Arrêt du 8 juin 2005
 
IIe Cour civile
 
Composition
 
MM. et Mmes les Juges Raselli, Président, Nordmann, Meyer, Hohl et Marazzi.
 
Greffière: Mme Michellod Bonard.
 
Parties
 
A.________,
 
demanderesse et recourante, représentée par Me Mauro Poggia, avocat,
 
contre
 
X.________ SA,
 
défenderesse et intimée, représentée par Me Pierre Vuille, avocat,
 
Objet
 
contrat d'assurance pour solde restant dû,
 
recours en réforme contre l'arrêt de la Chambre civile de la Cour de justice du canton de Genève du 8 octobre 2004.
 
Faits:
 
A.
 
Le 19 mars 1997, A.________ a signé un contrat de leasing avec la banque B.________ par lequel cette dernière lui remettait, pour usage, un véhicule automobile de marque xxx, moyennant le paiement d'une redevance mensuelle de 1'181,55 fr. du 1er avril 1997 au 31 mars 2000.
 
Ce contrat contient la clause suivante: "outre les conditions stipulées ci-dessus, sont applicables les conditions contractuelles annexées qui font partie intégrante du présent contrat et dont le preneur de leasing déclare avoir expressément pris connaissance et formellement approuvé la teneur". Ces conditions générales contiennent notamment les dispositions suivantes: "8.1. Le crédit-bailleur souscrit sur la tête du preneur, personne physique, une assurance de solde restant dû. Cette police couvre les risques d'incapacité de gain ainsi que d'invalidité et est conclue dans le cadre d'un contrat d'assurance collective avec X.________ SA. 8.2. Le preneur confirme qu'il ne souffre pas de trouble de santé nécessitant un traitement ou un suivi médical et ne pas être en arrêt de travail".
 
L'assurance collective mentionnée à l'art. 8.1 des conditions générales du leasing fait l'objet d'un "contrat d'assurance de solde restant dû sur crédit personnel et leasing" conclu le 29 novembre 1995 entre la banque B.________ et X.________ SA, pour une durée de trois ans, du 1er janvier 1996 au 31 décembre 1998. Selon l'art. 1 du premier chapitre de ce contrat, X.________ SA s'engage à assurer toutes les personnes physiques concluant avec la banque un contrat de leasing assorti d'une assurance de mensualités restant dues. X.________ SA assure ces personnes contre les conséquences économiques résultant de l'incapacité de travail (art. 3 al. 1). La prestation d'assurance en cas d'incapacité de travail consiste dans le versement d'une indemnité temporaire égale au montant de la mensualité, moyennant un délai d'attente de nonante jours (art. 3 al. 4). Font également partie de ce contrat les conditions générales pour l'assurance de solde restant dû (leasing), reproduites aux pages 3 à 5 de l'arrêt attaqué.
 
B.
 
Le 29 décembre 1994, A.________ avait été victime d'une chute avec contusion au genou droit. Elle a souffert à nouveau de ce genou le 19 mai 1997 et n'a plus été en mesure de travailler à partir du 20 mai 1997. La SUVA a cessé de verser ses prestations dès le 1er octobre 1997, estimant que l'incapacité de travail n'était plus justifiée.
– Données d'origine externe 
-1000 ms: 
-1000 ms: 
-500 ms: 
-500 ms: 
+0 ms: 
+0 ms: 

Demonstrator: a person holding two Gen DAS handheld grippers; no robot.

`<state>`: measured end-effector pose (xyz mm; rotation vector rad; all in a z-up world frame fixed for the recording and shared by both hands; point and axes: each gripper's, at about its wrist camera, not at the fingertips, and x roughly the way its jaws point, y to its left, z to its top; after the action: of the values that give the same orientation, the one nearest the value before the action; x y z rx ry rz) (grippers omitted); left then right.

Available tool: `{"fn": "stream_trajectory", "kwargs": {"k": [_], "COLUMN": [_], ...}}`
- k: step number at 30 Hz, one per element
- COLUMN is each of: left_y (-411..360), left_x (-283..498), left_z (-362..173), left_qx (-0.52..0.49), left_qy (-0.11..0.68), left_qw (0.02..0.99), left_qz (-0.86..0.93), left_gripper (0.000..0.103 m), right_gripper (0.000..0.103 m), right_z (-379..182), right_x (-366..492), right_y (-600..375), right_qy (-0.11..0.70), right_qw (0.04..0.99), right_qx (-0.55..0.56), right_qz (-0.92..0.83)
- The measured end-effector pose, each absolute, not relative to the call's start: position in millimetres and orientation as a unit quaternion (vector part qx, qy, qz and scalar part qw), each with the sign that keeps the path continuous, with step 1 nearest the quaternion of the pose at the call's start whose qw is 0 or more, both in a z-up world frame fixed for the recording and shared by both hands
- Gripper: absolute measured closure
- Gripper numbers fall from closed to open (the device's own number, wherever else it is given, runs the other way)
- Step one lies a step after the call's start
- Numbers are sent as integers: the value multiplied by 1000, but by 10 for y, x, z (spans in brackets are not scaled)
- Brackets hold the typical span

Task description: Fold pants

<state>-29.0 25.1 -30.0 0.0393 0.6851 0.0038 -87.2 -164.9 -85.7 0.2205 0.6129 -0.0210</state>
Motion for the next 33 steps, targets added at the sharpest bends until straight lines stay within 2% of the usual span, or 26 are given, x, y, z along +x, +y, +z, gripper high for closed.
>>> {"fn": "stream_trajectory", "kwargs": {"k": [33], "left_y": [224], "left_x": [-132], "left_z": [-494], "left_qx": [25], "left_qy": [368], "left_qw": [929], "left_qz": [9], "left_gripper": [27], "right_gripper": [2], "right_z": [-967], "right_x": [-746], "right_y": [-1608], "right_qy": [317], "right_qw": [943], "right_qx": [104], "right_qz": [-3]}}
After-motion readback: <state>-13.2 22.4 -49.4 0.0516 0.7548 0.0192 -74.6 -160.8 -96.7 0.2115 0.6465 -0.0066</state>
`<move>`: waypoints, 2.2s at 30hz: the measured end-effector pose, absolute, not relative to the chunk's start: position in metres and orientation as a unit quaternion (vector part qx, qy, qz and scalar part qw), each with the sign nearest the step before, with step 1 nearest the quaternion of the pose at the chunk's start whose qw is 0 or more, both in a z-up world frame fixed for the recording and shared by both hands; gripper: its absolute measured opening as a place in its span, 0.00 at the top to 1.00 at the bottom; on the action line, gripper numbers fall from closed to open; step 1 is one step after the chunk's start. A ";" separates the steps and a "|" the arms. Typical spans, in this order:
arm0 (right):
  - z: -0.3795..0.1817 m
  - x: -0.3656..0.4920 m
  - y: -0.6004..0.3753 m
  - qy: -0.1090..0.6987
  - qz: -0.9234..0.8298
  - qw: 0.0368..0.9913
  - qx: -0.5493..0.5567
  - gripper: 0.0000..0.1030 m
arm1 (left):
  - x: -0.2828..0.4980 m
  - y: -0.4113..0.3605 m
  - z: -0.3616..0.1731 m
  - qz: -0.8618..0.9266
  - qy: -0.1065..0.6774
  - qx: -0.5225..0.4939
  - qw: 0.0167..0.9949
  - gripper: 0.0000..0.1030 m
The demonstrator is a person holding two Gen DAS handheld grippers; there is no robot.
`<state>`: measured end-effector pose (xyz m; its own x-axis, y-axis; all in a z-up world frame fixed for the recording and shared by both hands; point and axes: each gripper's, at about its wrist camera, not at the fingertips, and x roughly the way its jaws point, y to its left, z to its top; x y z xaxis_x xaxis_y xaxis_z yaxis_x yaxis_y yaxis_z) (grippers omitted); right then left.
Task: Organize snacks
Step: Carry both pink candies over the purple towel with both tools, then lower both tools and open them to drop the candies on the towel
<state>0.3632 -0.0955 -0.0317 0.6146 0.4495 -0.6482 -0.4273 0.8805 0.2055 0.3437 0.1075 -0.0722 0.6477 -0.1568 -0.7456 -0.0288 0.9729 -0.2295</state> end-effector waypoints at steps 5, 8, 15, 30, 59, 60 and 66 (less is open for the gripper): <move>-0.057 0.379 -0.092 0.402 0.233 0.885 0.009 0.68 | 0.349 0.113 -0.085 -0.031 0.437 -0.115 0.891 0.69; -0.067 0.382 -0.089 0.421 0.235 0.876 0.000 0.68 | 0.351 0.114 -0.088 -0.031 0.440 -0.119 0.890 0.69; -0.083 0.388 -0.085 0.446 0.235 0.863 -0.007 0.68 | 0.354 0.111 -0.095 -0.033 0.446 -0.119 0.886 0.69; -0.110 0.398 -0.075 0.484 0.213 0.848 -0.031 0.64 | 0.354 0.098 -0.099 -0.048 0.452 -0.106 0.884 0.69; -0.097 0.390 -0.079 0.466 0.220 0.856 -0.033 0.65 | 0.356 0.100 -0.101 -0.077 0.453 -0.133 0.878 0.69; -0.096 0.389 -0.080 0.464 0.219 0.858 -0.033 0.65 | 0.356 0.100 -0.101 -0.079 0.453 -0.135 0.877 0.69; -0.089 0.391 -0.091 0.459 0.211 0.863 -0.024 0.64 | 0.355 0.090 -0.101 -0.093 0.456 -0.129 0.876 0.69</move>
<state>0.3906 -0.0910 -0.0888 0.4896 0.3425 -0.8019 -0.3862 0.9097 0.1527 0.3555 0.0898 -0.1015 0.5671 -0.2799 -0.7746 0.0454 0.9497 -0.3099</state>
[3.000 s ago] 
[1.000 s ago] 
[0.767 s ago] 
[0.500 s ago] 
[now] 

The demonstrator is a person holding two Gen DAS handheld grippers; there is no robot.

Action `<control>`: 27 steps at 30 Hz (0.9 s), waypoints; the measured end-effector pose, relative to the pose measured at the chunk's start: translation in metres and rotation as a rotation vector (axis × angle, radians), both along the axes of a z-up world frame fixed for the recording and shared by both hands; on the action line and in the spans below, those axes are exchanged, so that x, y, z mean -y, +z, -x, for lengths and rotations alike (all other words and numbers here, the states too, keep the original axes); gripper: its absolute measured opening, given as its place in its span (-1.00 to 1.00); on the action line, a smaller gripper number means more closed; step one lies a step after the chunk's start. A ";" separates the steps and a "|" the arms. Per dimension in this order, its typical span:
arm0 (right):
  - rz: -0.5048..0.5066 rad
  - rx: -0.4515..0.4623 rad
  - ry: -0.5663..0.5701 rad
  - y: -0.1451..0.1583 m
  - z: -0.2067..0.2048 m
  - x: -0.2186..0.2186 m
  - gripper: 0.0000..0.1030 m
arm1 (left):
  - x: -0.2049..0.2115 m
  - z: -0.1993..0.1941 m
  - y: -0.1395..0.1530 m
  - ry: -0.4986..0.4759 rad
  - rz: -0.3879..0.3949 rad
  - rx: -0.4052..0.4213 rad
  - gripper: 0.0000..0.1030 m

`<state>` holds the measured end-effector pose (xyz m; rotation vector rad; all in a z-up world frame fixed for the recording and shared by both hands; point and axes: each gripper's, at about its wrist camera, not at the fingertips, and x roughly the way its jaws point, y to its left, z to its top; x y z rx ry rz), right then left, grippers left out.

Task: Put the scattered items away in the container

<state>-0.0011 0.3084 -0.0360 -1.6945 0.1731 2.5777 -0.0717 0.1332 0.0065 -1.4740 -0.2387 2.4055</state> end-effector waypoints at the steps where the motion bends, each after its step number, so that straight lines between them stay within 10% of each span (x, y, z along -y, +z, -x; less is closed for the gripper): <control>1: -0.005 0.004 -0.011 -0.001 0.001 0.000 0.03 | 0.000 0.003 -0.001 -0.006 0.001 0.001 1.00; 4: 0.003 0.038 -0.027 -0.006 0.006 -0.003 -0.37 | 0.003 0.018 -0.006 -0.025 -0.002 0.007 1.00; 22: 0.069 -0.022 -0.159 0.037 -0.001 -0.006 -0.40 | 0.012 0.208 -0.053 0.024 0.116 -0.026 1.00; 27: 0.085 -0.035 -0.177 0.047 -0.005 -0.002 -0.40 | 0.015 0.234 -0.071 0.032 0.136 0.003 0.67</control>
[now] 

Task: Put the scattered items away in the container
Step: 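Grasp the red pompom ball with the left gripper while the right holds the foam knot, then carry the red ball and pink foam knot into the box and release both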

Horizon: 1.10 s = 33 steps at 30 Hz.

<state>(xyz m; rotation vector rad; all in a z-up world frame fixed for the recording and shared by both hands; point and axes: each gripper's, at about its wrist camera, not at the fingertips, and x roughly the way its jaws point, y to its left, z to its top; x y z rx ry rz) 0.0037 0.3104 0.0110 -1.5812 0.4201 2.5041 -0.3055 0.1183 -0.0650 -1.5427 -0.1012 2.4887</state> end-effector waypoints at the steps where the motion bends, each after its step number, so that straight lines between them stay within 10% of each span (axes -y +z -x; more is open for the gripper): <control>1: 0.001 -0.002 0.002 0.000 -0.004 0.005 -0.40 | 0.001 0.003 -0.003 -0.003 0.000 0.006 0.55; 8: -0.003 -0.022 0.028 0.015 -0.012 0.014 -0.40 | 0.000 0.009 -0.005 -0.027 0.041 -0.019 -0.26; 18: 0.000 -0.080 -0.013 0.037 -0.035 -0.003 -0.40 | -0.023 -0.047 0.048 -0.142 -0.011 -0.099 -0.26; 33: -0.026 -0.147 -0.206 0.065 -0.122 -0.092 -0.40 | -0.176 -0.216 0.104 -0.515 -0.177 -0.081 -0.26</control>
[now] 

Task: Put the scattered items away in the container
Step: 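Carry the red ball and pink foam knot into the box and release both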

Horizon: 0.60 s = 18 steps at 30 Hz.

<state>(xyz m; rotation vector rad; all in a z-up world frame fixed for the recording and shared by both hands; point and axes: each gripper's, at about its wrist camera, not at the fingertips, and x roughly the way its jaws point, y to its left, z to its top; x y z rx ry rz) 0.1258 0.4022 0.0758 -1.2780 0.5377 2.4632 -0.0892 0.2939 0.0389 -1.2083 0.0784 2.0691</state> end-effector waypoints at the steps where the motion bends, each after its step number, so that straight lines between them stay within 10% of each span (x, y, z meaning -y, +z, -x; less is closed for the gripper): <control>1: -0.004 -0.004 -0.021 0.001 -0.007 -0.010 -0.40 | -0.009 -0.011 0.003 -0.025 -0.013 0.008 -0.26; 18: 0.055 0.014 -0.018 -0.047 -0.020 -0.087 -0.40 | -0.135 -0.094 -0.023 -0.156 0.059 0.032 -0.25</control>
Le médecin de l'assurée a malgré tout continué à diagnostiquer une incapacité de travail totale.
 
A.________ n'a plus travaillé depuis le 20 mai 1997. Elle a cependant touché l'intégralité de son salaire et a été mise en retraite anticipée totale à compter du 1er mai 1999 pour raison de santé.
 
C.
 
Après avoir payé les quatre premières mensualités du leasing, A.________ a cessé tout paiement.
 
Par courrier du 27 août 1997, la banque B.________ a informé X.________ SA de l'incapacité de travail de A.________. X.________ SA a versé à la banque B.________ une indemnité de 1'614,80 fr., correspondant à la période du 20 août 1997 au 30 septembre 1997.
 
D.
 
Par demande déposée le 9 juillet 1999, A.________ a assigné X.________ SA en paiement de 23'600 fr. avec intérêts à 5% dès le 30 août 1998. Se fondant sur l'art. 8.1 des conditions générales du leasing et se prévalant de son incapacité de travail, elle a réclamé le paiement d'une indemnité correspondant aux mensualités de leasing dues entre le 1er octobre 1997 et le 31 mai 1999.
 
Le 4 septembre 2003, le Tribunal de première instance du canton de Genève a condamné X.________ SA à verser à la banque B.________, pour le compte de A.________, la somme de 23'600 fr. avec intérêts à 5% dès le 9 juillet 1999, à imputer sur le contrat de leasing du 19 mars 1997.
 
X.________ SA a appelé de ce jugement par acte du 13 octobre 2003.
 
E.
 
Le 19 mars 2004, alors que la demanderesse utilisait le véhicule depuis sept ans, la Cour de justice a, dans la cause opposant la banque B.________ à A.________ et C.________, constaté la nullité du contrat de leasing conclu le 19 mars 1997. Conformément à la jurisprudence (ATF 110 II 244 consid. 2d), elle a considéré que les parties se trouvaient dans une situation contractuelle de fait pendant la durée durant laquelle elles avaient exécuté de bonne foi le contrat nul, et que la restitution des prestations devait s'effectuer selon l'art. 226i al. 1 aCO, régissant les suites de la résiliation de la vente par acomptes. Le donneur de leasing pouvait ainsi réclamer un loyer équitable et une indemnité pour détérioration de la chose.
 
La cour cantonale a renvoyé la cause au Tribunal de première instance pour qu'il détermine l'amortissement normal du véhicule pendant la durée de mise à disposition, l'intérêt du capital dont la défenderesse a été privée pendant cette période, les éventuels frais justifiés de la défenderesse ainsi qu'une éventuelle indemnité pour détérioration de la chose, dépassant l'usage normal, le tout devant rester dans la limite imposée par l'art. 266i al. 1 in fine aCO. Cet arrêt n'a pas fait l'objet d'un recours au Tribunal fédéral.
 
F.
 
Statuant le 8 octobre 2004 sur l'appel de X.________ SA, la Chambre civile de la Cour de Justice a annulé le jugement du 4 septembre 2003 et débouté A.________ de toutes ses conclusions. Elle a estimé que l'obligation de X.________ SA s'était éteinte, conformément à l'art. 119 al. 1 CO, en raison de la nullité du contrat de leasing. La cour cantonale a, subsidiairement, appliqué par analogie les principes prévalant en matière de contrats complexes et jugé que la nullité du contrat de leasing entraînait la caducité du contrat d'assurance.
 
G.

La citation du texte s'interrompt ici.